Following promulgation of a new or revised NAAQS, the EPA is required under CAA section 107(d) to designate areas throughout the nation as attaining or not attaining the NAAQS. As noted previously, for areas the EPA has designated nonattainment, states are required under the CAA to submit attainment plan SIP submissions. These SIP submissions must provide for, among other elements, reasonable further progress (RFP) towards attainment of the NAAQS, attainment of the NAAQS no later than the applicable attainment date, and implementation of contingency measures to take effect if the state fails to meet RFP or to attain the NAAQS by the applicable attainment date.
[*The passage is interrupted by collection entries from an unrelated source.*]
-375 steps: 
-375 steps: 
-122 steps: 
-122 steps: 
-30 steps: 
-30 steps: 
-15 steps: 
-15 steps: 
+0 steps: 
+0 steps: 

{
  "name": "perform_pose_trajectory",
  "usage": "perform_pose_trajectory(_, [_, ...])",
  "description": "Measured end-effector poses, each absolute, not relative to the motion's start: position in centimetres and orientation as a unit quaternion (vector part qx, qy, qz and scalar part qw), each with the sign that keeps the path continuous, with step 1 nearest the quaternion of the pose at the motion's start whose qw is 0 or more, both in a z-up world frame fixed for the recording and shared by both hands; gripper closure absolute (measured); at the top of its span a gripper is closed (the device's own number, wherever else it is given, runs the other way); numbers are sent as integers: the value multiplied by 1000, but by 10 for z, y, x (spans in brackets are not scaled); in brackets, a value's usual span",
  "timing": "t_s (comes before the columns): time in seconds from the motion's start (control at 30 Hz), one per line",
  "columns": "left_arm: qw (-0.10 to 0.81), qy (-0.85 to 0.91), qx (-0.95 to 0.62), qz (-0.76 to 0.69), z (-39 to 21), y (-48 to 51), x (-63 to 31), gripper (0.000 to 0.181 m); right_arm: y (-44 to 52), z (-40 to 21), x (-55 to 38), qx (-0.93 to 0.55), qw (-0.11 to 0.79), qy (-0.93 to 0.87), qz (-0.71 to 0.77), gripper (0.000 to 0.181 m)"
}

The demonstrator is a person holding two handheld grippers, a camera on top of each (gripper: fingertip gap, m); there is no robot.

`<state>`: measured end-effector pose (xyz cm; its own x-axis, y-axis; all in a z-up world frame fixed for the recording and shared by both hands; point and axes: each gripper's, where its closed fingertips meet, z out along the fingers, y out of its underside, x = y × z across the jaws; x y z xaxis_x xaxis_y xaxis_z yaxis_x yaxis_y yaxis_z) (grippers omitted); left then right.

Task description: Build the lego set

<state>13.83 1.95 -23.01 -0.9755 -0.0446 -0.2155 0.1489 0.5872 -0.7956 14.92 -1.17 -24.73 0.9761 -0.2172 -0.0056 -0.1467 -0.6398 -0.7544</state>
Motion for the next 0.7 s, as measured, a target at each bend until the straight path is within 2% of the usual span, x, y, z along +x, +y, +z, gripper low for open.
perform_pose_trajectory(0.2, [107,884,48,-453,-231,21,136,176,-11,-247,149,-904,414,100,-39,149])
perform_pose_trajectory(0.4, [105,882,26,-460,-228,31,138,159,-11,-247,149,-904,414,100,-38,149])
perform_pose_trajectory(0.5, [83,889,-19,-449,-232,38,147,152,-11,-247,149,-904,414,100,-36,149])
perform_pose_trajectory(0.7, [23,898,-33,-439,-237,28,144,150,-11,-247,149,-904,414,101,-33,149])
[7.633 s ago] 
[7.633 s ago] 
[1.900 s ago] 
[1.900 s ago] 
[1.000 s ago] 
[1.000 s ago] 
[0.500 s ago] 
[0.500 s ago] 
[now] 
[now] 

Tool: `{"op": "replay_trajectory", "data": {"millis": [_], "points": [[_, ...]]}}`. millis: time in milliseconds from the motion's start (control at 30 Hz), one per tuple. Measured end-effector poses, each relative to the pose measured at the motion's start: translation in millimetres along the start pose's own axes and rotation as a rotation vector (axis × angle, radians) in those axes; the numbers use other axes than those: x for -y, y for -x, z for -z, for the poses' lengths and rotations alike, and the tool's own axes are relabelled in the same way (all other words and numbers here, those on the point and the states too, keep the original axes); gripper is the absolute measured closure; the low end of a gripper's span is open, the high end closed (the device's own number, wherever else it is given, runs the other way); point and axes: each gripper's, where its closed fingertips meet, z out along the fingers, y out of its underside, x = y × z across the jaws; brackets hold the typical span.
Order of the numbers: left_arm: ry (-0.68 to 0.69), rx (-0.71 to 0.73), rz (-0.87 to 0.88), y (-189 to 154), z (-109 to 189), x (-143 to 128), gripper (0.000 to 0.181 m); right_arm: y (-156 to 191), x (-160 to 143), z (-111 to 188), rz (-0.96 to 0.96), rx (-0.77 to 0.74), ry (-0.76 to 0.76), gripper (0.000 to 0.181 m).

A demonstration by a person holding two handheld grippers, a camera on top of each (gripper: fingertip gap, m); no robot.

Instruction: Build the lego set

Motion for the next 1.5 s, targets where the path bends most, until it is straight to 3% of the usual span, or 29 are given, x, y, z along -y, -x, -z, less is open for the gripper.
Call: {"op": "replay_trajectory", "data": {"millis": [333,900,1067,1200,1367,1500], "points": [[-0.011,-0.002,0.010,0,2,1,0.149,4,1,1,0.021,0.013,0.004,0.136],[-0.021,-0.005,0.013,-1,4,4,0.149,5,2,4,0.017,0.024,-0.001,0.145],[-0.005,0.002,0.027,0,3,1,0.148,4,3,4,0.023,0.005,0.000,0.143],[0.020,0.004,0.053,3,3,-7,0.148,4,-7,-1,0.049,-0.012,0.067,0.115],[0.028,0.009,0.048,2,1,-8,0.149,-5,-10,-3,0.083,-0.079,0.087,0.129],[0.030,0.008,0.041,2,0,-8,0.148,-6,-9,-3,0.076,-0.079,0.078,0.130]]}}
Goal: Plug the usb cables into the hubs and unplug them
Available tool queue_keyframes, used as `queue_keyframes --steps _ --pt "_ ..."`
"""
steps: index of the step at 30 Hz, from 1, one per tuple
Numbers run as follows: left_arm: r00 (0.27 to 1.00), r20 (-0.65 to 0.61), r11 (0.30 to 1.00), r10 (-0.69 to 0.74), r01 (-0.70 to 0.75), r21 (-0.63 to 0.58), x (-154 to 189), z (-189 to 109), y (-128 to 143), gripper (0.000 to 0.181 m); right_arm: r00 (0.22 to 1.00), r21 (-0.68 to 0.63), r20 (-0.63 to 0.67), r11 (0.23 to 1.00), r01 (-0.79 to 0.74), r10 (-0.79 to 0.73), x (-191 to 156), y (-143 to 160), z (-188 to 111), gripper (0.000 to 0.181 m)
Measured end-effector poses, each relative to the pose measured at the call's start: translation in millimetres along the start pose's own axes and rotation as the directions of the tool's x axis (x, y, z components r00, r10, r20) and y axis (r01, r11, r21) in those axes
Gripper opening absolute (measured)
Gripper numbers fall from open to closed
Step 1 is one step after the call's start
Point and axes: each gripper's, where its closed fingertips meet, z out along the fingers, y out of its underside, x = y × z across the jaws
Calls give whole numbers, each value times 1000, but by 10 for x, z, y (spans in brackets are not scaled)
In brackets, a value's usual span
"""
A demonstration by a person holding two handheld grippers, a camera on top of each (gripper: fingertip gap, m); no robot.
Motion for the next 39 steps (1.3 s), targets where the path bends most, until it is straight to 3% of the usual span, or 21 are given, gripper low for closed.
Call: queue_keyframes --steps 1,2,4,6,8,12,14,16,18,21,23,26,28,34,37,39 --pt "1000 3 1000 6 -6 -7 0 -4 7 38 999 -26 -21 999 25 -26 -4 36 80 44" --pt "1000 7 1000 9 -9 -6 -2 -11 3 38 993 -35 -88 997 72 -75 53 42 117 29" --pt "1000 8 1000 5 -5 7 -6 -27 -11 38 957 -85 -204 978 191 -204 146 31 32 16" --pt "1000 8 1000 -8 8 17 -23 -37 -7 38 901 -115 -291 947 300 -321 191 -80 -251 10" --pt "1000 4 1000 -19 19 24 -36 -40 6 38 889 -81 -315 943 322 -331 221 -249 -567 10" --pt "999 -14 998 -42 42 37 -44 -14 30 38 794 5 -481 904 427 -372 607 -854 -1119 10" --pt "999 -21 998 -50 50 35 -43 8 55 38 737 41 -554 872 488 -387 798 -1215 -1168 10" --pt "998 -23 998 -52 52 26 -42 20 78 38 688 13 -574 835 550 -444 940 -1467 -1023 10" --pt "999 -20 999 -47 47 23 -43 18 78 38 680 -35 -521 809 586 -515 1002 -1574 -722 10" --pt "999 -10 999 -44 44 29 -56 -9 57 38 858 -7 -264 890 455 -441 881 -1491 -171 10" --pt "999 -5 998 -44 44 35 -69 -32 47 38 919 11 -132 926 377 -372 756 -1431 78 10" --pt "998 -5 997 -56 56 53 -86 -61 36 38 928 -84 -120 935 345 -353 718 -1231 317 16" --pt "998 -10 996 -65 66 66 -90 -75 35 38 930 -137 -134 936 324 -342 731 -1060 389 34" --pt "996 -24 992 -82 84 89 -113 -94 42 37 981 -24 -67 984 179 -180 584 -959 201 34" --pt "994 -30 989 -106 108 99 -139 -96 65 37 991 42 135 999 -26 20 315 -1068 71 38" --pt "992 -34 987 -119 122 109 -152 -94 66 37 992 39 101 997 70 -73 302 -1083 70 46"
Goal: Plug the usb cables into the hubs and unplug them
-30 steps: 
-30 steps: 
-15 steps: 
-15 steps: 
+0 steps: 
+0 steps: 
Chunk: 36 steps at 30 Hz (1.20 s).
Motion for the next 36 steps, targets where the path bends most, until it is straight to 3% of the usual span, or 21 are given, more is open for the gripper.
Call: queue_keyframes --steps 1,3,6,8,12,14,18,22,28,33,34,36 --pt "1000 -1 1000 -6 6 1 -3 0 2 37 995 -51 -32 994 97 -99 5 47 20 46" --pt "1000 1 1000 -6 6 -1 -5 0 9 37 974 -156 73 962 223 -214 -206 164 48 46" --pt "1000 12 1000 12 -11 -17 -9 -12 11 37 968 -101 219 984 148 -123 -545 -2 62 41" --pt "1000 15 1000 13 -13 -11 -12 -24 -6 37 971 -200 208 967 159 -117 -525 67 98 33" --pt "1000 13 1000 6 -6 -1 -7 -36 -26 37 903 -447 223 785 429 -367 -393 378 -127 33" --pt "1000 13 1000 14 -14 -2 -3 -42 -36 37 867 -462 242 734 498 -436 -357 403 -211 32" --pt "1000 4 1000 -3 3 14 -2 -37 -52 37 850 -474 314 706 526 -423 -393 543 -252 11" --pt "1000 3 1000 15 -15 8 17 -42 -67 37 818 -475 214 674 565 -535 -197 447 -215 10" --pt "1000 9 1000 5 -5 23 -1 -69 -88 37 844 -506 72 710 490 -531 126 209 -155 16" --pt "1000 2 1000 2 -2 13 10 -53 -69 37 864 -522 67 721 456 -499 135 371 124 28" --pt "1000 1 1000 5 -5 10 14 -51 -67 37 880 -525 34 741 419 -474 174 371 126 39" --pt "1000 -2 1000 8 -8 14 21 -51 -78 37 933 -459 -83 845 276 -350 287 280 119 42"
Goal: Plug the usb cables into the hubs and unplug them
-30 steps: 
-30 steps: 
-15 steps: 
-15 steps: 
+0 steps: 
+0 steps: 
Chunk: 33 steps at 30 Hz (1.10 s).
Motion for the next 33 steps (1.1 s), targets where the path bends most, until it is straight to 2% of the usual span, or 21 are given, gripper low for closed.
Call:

The San Joaquin Valley is located in the southern half of California's Central Valley and includes all of San Joaquin, Stanislaus, Merced, Madera, Fresno, Tulare, and Kings counties, and the valley portion of Kern County. The area is home to four million people and is the nation's leading agricultural region. Stretching over 250 miles from north to south and averaging 80 miles wide, it is partially enclosed by the Coast Mountain range to the west, the Tehachapi Mountains to the south, and the Sierra Nevada range to the east. In 2005, the EPA designated the San Joaquin Valley as nonattainment for the 1997 annual PM2.5 NAAQS, and nonattainment for the 1997 24-hour PM2.5 NAAQS.
For a precise description of the geographic boundaries of the San Joaquin Valley nonattainment area, see 40 CFR 81.305.
70 FR 944 (January 5, 2005), codified at 40 CFR 81.305.
The local air district with primary responsibility for developing attainment plan SIP submissions for the PM2.5 NAAQS in this area is the San Joaquin Valley Unified Air Pollution Control District (SJVUAPCD or “District”). Once the District adopts the regional plan, the District submits the plan to the California Air Resources Board (CARB) for adoption as part of the California SIP. CARB is the State agency responsible for adopting and revising the California SIP and for submitting the SIP and SIP revisions to the EPA. Under California law, generally speaking, CARB is responsible for regulation of mobile sources while the local air districts are responsible for regulation of stationary sources.
Originally, the EPA designated areas for the 1997 annual and 24-hour PM2.5 NAAQS under subpart 1 (of part D of title I of the CAA), i.e., without specifying the classifications of nonattainment required by subpart 4. Later, in response to a court decision, the EPA classified nonattainment areas for the 1997 annual and 24-hour PM2.5 NAAQS, consistent with the classifications set forth in subpart 4. With respect to San Joaquin Valley, the EPA classified the San Joaquin Valley as a “Moderate” nonattainment area, and then later reclassified the area as a “Serious” nonattainment area for the 1997 annual and 24-hour PM2.5 NAAQS.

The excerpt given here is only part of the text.